## ABOUT THIS EXERCISE
When you copy the data, keep every line exactly as written and skip the pictures.

Excerpts from a dataset
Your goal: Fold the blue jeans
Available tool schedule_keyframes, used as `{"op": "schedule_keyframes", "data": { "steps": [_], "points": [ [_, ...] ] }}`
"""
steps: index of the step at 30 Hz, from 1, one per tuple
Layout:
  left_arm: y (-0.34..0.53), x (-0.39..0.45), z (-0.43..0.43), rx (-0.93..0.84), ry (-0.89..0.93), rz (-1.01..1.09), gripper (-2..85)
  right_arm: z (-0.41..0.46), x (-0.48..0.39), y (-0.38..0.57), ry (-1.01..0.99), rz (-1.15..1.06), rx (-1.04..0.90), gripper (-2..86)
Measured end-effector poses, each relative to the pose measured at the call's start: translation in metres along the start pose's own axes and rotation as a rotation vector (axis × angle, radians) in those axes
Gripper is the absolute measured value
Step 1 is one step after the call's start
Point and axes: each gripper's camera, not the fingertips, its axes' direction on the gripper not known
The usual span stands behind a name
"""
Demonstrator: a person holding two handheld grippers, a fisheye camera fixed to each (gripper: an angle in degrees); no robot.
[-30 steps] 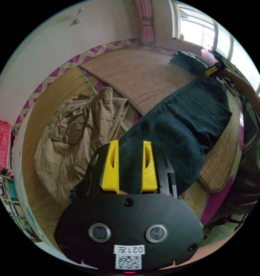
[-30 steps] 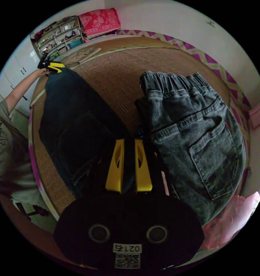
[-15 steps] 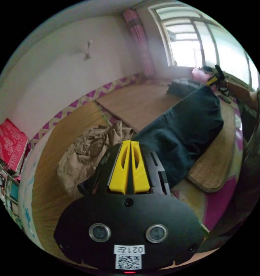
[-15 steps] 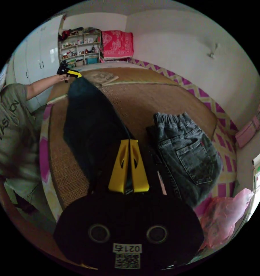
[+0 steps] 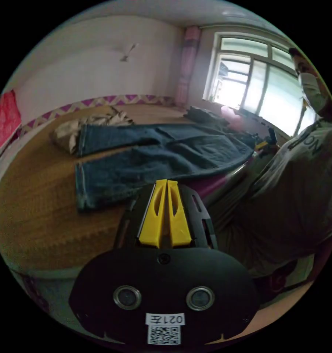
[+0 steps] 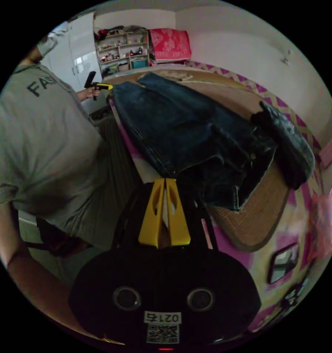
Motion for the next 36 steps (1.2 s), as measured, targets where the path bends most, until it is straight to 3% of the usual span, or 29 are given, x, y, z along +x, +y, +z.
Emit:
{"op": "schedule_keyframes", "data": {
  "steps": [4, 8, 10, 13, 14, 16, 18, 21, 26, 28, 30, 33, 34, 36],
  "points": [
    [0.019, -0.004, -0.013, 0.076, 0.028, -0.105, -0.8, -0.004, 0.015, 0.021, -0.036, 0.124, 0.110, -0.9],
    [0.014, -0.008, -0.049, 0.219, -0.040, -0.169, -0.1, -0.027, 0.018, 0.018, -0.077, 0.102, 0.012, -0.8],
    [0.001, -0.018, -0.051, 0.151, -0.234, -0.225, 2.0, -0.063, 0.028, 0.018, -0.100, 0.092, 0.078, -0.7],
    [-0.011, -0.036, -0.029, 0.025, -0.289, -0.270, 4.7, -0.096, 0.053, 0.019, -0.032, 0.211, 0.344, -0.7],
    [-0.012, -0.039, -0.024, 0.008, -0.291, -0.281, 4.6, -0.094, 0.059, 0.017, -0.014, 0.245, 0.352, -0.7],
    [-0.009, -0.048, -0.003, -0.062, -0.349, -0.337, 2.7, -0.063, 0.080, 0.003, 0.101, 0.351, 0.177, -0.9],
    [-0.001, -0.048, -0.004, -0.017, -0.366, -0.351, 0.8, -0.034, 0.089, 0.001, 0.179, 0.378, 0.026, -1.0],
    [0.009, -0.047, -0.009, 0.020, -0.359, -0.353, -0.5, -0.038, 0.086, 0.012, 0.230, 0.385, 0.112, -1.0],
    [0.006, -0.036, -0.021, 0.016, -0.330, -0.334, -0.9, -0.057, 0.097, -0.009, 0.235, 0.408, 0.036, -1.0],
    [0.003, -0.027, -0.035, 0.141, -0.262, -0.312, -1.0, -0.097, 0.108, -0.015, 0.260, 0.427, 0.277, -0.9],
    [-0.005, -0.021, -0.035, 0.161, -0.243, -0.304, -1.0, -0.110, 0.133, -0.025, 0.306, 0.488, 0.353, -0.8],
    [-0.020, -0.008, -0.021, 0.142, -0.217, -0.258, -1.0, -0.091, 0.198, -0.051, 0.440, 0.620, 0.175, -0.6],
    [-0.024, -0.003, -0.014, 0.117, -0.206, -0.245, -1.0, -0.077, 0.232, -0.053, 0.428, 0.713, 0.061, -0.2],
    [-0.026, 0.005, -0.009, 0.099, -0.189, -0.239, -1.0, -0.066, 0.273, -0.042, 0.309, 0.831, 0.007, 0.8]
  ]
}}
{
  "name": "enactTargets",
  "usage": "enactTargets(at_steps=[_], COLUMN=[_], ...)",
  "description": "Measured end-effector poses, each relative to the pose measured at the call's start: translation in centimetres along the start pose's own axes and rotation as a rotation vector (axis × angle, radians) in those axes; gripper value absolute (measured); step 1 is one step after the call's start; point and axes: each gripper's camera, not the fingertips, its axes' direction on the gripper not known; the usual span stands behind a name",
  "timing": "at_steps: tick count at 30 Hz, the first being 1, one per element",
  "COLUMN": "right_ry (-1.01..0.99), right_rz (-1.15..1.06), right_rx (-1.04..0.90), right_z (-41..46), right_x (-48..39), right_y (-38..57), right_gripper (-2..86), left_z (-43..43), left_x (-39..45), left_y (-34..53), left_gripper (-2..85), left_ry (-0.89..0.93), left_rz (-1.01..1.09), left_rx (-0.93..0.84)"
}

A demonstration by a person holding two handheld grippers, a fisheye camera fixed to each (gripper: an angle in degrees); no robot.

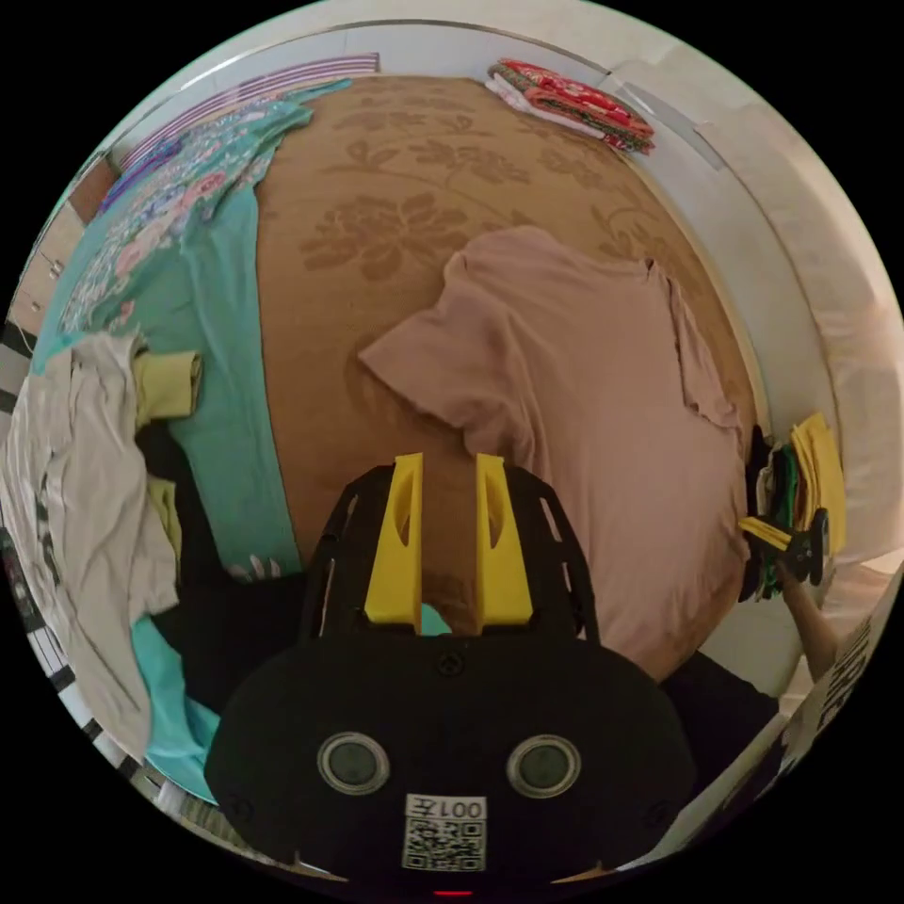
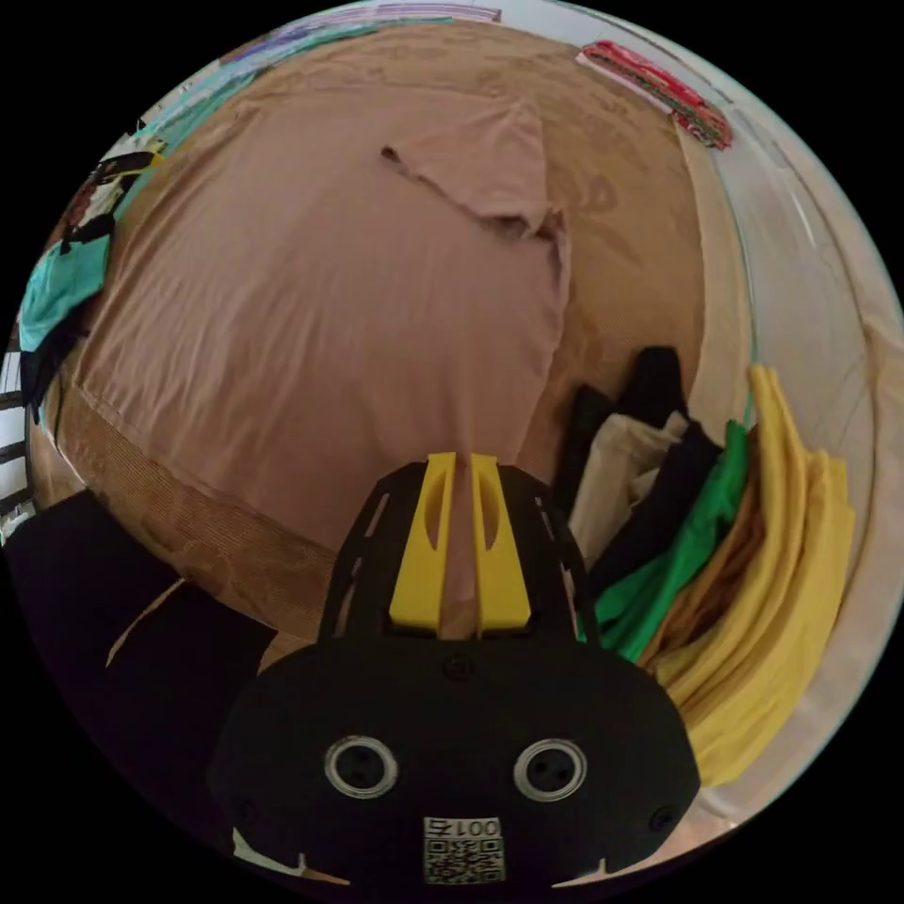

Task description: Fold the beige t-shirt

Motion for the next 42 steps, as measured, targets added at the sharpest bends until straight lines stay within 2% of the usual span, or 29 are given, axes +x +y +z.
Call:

## EXERCISE SOLUTION
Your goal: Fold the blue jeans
Available tool schedule_keyframes, used as `{"op": "schedule_keyframes", "data": { "steps": [_], "points": [ [_, ...] ] }}`
"""
steps: index of the step at 30 Hz, from 1, one per tuple
Layout:
  left_arm: y (-0.34..0.53), x (-0.39..0.45), z (-0.43..0.43), rx (-0.93..0.84), ry (-0.89..0.93), rz (-1.01..1.09), gripper (-2..85)
  right_arm: z (-0.41..0.46), x (-0.48..0.39), y (-0.38..0.57), ry (-1.01..0.99), rz (-1.15..1.06), rx (-1.04..0.90), gripper (-2..86)
Measured end-effector poses, each relative to the pose measured at the call's start: translation in metres along the start pose's own axes and rotation as a rotation vector (axis × angle, radians) in those axes
Gripper is the absolute measured value
Step 1 is one step after the call's start
Point and axes: each gripper's camera, not the fingertips, its axes' direction on the gripper not known
The usual span stands behind a name
"""
Demonstrator: a person holding two handheld grippers, a fisheye camera fixed to each (gripper: an angle in degrees); no robot.
[-30 steps] 
[-30 steps] 
[-15 steps] 
[-15 steps] 
[+0 steps] 
[+0 steps] 
Motion for the next 36 steps (1.2 s), as measured, targets where the path bends most, until it is straight to 3% of the usual span, or 29 are given, x, y, z along +x, +y, +z.
Emit:
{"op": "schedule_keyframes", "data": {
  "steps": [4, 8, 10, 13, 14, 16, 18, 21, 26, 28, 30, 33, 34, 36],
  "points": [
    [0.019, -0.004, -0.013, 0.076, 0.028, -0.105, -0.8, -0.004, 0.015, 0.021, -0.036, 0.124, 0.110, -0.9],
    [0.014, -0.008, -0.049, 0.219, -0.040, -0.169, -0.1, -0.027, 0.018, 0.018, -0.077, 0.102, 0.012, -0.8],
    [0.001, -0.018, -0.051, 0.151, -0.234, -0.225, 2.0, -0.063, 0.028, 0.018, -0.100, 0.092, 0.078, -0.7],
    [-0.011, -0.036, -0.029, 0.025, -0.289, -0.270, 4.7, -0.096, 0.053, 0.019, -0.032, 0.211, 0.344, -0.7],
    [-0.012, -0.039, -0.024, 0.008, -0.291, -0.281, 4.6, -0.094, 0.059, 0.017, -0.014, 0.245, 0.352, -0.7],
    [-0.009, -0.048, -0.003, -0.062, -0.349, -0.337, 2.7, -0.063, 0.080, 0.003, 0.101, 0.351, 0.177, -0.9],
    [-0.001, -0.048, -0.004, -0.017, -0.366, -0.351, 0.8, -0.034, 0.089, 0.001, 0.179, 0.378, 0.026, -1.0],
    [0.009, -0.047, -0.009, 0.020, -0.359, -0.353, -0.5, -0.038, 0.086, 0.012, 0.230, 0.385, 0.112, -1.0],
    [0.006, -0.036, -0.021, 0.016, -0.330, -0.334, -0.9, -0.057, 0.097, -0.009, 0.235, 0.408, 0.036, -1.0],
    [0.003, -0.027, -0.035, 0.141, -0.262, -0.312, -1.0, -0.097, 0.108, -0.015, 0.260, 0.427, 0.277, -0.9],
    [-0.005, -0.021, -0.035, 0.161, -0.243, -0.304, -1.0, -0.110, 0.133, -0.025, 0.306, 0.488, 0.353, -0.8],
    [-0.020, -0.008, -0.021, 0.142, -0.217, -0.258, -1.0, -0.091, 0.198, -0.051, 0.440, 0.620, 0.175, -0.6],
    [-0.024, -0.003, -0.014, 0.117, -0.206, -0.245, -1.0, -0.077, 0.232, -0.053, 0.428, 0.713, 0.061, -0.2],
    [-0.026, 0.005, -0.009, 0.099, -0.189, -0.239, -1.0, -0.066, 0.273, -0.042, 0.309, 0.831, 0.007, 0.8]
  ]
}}
{
  "name": "enactTargets",
  "usage": "enactTargets(at_steps=[_], COLUMN=[_], ...)",
  "description": "Measured end-effector poses, each relative to the pose measured at the call's start: translation in centimetres along the start pose's own axes and rotation as a rotation vector (axis × angle, radians) in those axes; gripper value absolute (measured); step 1 is one step after the call's start; point and axes: each gripper's camera, not the fingertips, its axes' direction on the gripper not known; the usual span stands behind a name",
  "timing": "at_steps: tick count at 30 Hz, the first being 1, one per element",
  "COLUMN": "right_ry (-1.01..0.99), right_rz (-1.15..1.06), right_rx (-1.04..0.90), right_z (-41..46), right_x (-48..39), right_y (-38..57), right_gripper (-2..86), left_z (-43..43), left_x (-39..45), left_y (-34..53), left_gripper (-2..85), left_ry (-0.89..0.93), left_rz (-1.01..1.09), left_rx (-0.93..0.84)"
}

A demonstration by a person holding two handheld grippers, a fisheye camera fixed to each (gripper: an angle in degrees); no robot.


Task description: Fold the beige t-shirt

Motion for the next 42 steps, as measured, targets added at the sharpest bends until straight lines stay within 2% of the usual span, or 29 are given, axes +x +y +z.
Call:

Output is complete for this exercise.